--- Supplied data Enclosed Below ---
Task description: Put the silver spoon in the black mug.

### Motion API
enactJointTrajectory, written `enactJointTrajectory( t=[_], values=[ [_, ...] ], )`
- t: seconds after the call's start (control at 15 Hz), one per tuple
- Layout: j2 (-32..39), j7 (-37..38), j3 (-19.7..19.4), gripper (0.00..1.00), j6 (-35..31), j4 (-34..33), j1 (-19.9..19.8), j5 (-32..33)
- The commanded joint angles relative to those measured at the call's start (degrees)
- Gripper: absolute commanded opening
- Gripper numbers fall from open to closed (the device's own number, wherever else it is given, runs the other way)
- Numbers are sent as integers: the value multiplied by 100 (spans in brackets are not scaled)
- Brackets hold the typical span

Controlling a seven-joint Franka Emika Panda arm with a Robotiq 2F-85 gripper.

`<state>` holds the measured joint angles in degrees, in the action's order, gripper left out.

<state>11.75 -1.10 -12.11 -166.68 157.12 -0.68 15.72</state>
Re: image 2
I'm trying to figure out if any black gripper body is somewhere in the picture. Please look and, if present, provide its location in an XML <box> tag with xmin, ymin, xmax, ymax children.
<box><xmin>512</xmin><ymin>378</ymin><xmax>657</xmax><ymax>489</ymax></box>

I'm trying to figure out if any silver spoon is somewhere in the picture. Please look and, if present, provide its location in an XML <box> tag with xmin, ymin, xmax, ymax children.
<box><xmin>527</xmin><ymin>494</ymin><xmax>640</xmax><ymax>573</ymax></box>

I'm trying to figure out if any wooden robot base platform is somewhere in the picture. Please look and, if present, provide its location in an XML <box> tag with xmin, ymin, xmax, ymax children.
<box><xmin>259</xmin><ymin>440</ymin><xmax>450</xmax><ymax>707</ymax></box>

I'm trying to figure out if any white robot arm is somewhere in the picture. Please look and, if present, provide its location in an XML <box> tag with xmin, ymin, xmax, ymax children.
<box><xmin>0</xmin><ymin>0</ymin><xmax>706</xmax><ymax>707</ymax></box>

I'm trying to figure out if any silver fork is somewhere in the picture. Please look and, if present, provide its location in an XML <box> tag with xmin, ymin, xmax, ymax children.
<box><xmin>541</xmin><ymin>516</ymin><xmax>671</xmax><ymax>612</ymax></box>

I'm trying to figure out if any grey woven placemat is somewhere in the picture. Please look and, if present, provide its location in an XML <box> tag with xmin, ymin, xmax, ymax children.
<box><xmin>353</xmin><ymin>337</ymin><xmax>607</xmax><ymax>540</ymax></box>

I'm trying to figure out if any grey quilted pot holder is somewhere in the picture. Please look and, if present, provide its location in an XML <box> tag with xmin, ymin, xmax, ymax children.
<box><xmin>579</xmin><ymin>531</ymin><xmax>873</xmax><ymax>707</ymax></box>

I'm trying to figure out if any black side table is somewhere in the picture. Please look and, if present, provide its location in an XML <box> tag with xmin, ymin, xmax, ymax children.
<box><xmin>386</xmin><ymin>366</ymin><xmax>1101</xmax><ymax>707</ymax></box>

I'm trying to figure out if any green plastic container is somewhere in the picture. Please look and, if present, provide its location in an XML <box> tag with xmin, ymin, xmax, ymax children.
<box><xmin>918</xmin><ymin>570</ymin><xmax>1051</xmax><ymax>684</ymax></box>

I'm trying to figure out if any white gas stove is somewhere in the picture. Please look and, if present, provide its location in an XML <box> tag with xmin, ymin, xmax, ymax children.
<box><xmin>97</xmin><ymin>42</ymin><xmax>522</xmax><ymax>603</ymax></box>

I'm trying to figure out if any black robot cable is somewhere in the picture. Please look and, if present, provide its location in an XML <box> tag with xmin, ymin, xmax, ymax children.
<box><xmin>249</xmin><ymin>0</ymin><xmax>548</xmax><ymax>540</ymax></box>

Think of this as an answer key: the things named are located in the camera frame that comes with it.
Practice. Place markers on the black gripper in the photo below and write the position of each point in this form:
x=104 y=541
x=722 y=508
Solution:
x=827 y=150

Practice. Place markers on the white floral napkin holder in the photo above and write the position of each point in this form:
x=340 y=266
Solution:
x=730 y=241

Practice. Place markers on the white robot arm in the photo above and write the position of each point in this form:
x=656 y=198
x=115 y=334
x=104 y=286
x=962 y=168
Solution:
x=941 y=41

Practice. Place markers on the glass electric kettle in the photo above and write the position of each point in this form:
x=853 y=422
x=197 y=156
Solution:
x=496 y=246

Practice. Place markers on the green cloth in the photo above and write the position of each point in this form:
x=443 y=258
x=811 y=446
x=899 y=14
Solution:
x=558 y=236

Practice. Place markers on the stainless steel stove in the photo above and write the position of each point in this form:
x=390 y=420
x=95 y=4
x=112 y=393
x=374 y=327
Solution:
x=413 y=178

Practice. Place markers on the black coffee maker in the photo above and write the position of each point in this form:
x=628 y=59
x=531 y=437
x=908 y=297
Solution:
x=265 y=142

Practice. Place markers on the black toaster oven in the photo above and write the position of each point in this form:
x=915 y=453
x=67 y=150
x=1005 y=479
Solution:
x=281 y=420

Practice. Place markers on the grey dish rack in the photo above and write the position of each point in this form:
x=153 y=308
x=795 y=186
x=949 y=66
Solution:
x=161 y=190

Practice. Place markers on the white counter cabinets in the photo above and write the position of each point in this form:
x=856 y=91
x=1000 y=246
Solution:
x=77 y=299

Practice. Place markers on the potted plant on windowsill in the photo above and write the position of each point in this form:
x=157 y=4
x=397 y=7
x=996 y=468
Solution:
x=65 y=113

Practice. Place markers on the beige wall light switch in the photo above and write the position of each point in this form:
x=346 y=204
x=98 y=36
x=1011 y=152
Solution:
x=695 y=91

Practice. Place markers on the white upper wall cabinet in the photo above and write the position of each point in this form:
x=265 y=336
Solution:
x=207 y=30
--- End of Enclosed Supplied data ---
[Task description] Give back the complete data exactly as supplied.

[Task result]
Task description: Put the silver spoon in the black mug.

### Motion API
enactJointTrajectory, written `enactJointTrajectory( t=[_], values=[ [_, ...] ], )`
- t: seconds after the call's start (control at 15 Hz), one per tuple
- Layout: j2 (-32..39), j7 (-37..38), j3 (-19.7..19.4), gripper (0.00..1.00), j6 (-35..31), j4 (-34..33), j1 (-19.9..19.8), j5 (-32..33)
- The commanded joint angles relative to those measured at the call's start (degrees)
- Gripper: absolute commanded opening
- Gripper numbers fall from open to closed (the device's own number, wherever else it is given, runs the other way)
- Numbers are sent as integers: the value multiplied by 100 (spans in brackets are not scaled)
- Brackets hold the typical span

Controlling a seven-joint Franka Emika Panda arm with a Robotiq 2F-85 gripper.

`<state>` holds the measured joint angles in degrees, in the action's order, gripper left out.

<state>11.75 -1.10 -12.11 -166.68 157.12 -0.68 15.72</state>
Re: image 2
I'm trying to figure out if any black gripper body is somewhere in the picture. Please look and, if present, provide its location in an XML <box> tag with xmin, ymin, xmax, ymax children.
<box><xmin>512</xmin><ymin>378</ymin><xmax>657</xmax><ymax>489</ymax></box>

I'm trying to figure out if any silver spoon is somewhere in the picture. Please look and, if present, provide its location in an XML <box> tag with xmin, ymin, xmax, ymax children.
<box><xmin>527</xmin><ymin>494</ymin><xmax>640</xmax><ymax>573</ymax></box>

I'm trying to figure out if any wooden robot base platform is somewhere in the picture. Please look and, if present, provide its location in an XML <box> tag with xmin, ymin, xmax, ymax children.
<box><xmin>259</xmin><ymin>440</ymin><xmax>450</xmax><ymax>707</ymax></box>

I'm trying to figure out if any white robot arm is somewhere in the picture. Please look and, if present, provide its location in an XML <box> tag with xmin, ymin, xmax, ymax children.
<box><xmin>0</xmin><ymin>0</ymin><xmax>706</xmax><ymax>707</ymax></box>

I'm trying to figure out if any silver fork is somewhere in the picture. Please look and, if present, provide its location in an XML <box> tag with xmin, ymin, xmax, ymax children.
<box><xmin>541</xmin><ymin>516</ymin><xmax>671</xmax><ymax>612</ymax></box>

I'm trying to figure out if any grey woven placemat is somewhere in the picture. Please look and, if present, provide its location in an XML <box> tag with xmin, ymin, xmax, ymax children.
<box><xmin>353</xmin><ymin>337</ymin><xmax>607</xmax><ymax>540</ymax></box>

I'm trying to figure out if any grey quilted pot holder is somewhere in the picture. Please look and, if present, provide its location in an XML <box> tag with xmin, ymin, xmax, ymax children.
<box><xmin>579</xmin><ymin>531</ymin><xmax>873</xmax><ymax>707</ymax></box>

I'm trying to figure out if any black side table is somewhere in the picture. Please look and, if present, provide its location in an XML <box> tag with xmin, ymin, xmax, ymax children.
<box><xmin>386</xmin><ymin>366</ymin><xmax>1101</xmax><ymax>707</ymax></box>

I'm trying to figure out if any green plastic container is somewhere in the picture. Please look and, if present, provide its location in an XML <box> tag with xmin, ymin, xmax, ymax children.
<box><xmin>918</xmin><ymin>570</ymin><xmax>1051</xmax><ymax>684</ymax></box>

I'm trying to figure out if any white gas stove is somewhere in the picture. Please look and, if present, provide its location in an XML <box> tag with xmin, ymin, xmax, ymax children.
<box><xmin>97</xmin><ymin>42</ymin><xmax>522</xmax><ymax>603</ymax></box>

I'm trying to figure out if any black robot cable is somewhere in the picture. Please look and, if present, provide its location in an XML <box> tag with xmin, ymin, xmax, ymax children.
<box><xmin>249</xmin><ymin>0</ymin><xmax>548</xmax><ymax>540</ymax></box>

Think of this as an answer key: the things named are located in the camera frame that comes with it.
Practice. Place markers on the black gripper in the photo below and write the position of each point in this form:
x=104 y=541
x=722 y=508
Solution:
x=827 y=150

Practice. Place markers on the white floral napkin holder in the photo above and write the position of each point in this form:
x=340 y=266
Solution:
x=730 y=241

Practice. Place markers on the white robot arm in the photo above and write the position of each point in this form:
x=656 y=198
x=115 y=334
x=104 y=286
x=962 y=168
Solution:
x=941 y=41

Practice. Place markers on the glass electric kettle in the photo above and write the position of each point in this form:
x=853 y=422
x=197 y=156
Solution:
x=496 y=246

Practice. Place markers on the green cloth in the photo above and write the position of each point in this form:
x=443 y=258
x=811 y=446
x=899 y=14
Solution:
x=558 y=236

Practice. Place markers on the stainless steel stove in the photo above and write the position of each point in this form:
x=390 y=420
x=95 y=4
x=112 y=393
x=374 y=327
Solution:
x=413 y=178

Practice. Place markers on the black coffee maker in the photo above and write the position of each point in this form:
x=628 y=59
x=531 y=437
x=908 y=297
Solution:
x=265 y=142

Practice. Place markers on the black toaster oven in the photo above and write the position of each point in this form:
x=915 y=453
x=67 y=150
x=1005 y=479
Solution:
x=281 y=420

Practice. Place markers on the grey dish rack in the photo above and write the position of each point in this form:
x=153 y=308
x=795 y=186
x=949 y=66
Solution:
x=161 y=190

Practice. Place markers on the white counter cabinets in the photo above and write the position of each point in this form:
x=856 y=91
x=1000 y=246
Solution:
x=77 y=299

Practice. Place markers on the potted plant on windowsill in the photo above and write the position of each point in this form:
x=157 y=4
x=397 y=7
x=996 y=468
Solution:
x=65 y=113

Practice. Place markers on the beige wall light switch in the photo above and write the position of each point in this form:
x=346 y=204
x=98 y=36
x=1011 y=152
Solution:
x=695 y=91

Practice. Place markers on the white upper wall cabinet in the photo above and write the position of each point in this form:
x=265 y=336
Solution:
x=207 y=30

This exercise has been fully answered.